When Ron Perlman isn’t creating characters such as Clay Morrow, the tragic motorcycle club co-founder in Sons of Anarchy, or the demon-crushing comic book superhero in Hellboy, he’s been known to unleash a martini-dry sense of humour.
It erupts in the living room of a Prospect Lake home where he’s having lunch during a break from shooting Poker Night.
“Please, have some,” Perlman says, offering what appears to be a tray of white puff pastries.
A cautious nibble reveals they’re actually decorative sea shells, prompting Perlman to grin and chuckle devilishly.
The tall, New York-born actor best known for playing roles that require heavy makeup, including Amoukar, his prehistoric character in Quest for Fire, the hunchback Salvatore in The Name of the Rose, and Vincent, the lovestruck creature in the 1980s TV series Beauty and the Beast, said he welcomed the chance to play another role that doesn’t require prosthetics.
He plays Calabrese, a veteran cop whose advice helps a rookie cop outsmart a serial killer in Greg Francis’s crime thriller.
“Sometimes prosthetics can be helpful, and sometimes they can add to the challenge of getting through the day,” Perlman says. “There isn’t one character that doesn’t present some sort of challenge, which is why I’m attracted to this business.”
His playful sense of humour resurfaces when asked a question we note he must have been asked a zillion times.
“What’s a gazillion-and-one among friends?” he deadpans, recalling his early days when such roles meant employment.
“It was the only way I could get work so I was thrilled to do it because it was synonymous with me being able to call myself an actor,” recalled Perlman, 62. “I loved these transformation roles, so whatever one had to do to play them, including all of the annoyances like sitting in the makeup chair for so long, made it worthwhile. It enabled me to do what I loved the most — to be in that creative mode and find a way to merge what springs out of someone else’s imagination with my own.”
Poker Night marks the second time Perlman has made a feature film here for Corey Large, the Victoria producer who also hired him for John Stockwell’s Kid Cannabis last summer.
“He seems to have very good taste in material,” Perlman said. “It’s always the writing with me, and this is really well rendered.”

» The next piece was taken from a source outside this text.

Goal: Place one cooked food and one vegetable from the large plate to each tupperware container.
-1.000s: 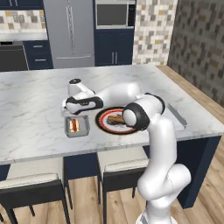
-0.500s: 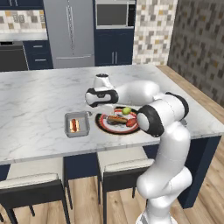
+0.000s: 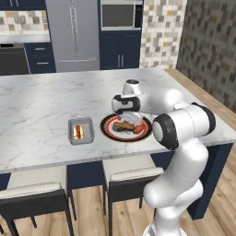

Seven years ago, Perlman also joined Burt Reynolds, Jason Statham, John Rhys-Davies and others in East Sooke to shoot medieval village sequences for In The Name of the King, Uwe Boll’s action picture based on the game Dungeon Siege.
The actor, who has been frequently spotted around town this month, eating at John’s Place and watching Lincoln at Cineplex Odeon, says he feels at home. It helps that he’s reuniting with some old friends, including co-stars Titus Welliver, Ron Eldard and Giancarlo Esposito, who he’s working with for the first time since they were struggling actors in New York.
“It’s great to be around people you feel are family, who you’ve broken the ice with,” he said. “We’re cohorts and there’s fondness for each other as characters, but what happens between ‘;action’ and ‘;cut’ is only part of the experience.”
Many readers have called to report sightings of Perlman chatting with fans and signing autographs.
When he sees “genuine enthusiasm” in the faces of fans eager to share their excitement over something he’s done, he appreciates that, noting an actor’s objective is to reach people and share experiences with them.
“We don’t do this for ourselves,” Perlman says. “Any actor who feels that isn’t part of the conversation is missing the point of it all. You’re trying to resonate on a level that creates some sort of a collective consciousness.”
It isn’t Hellboy, as comics fans might expect, but Sons of Anarchy he says he’s most recognized for.
“That’s been a game-changer,” Perlman says. “I think you just reach more people on TV and we’ve been around for five seasons. There’s also a true enthusiasm for the very outlaw, very romantic world we’re depicting. People get swept up in it.”
He admits he’s been somewhat seduced by that biker world himself.
“I haven’t taken to it with the same kind of zeal as some of the other guys on the show who’ve changed their wardrobes, their whole way of thinking,” adds Perlman, confiding he does plan to buy a Harley-Davidson.
“That’s their main mode of transportation now. They really bought into it hook, line and sinker. But I’m more reticent. I’m the oldest dog on the show, and it’s kind of hard to teach an old dog new tricks.”
With the Hamlet-esque outlaw series still going full-throttle, the fate of Perlman’s aging, Claudius-inspired character remains to be seen.
Meanwhile, he says doing films like Poker Night fill him up creatively.
“I love the travelling, the camaraderie, being around guys like this particular ensemble,” he says. “It’s fun and incredibly enriching. These things I’ll take to the porch when I’m in my rocking chair and I can’t do it anymore.”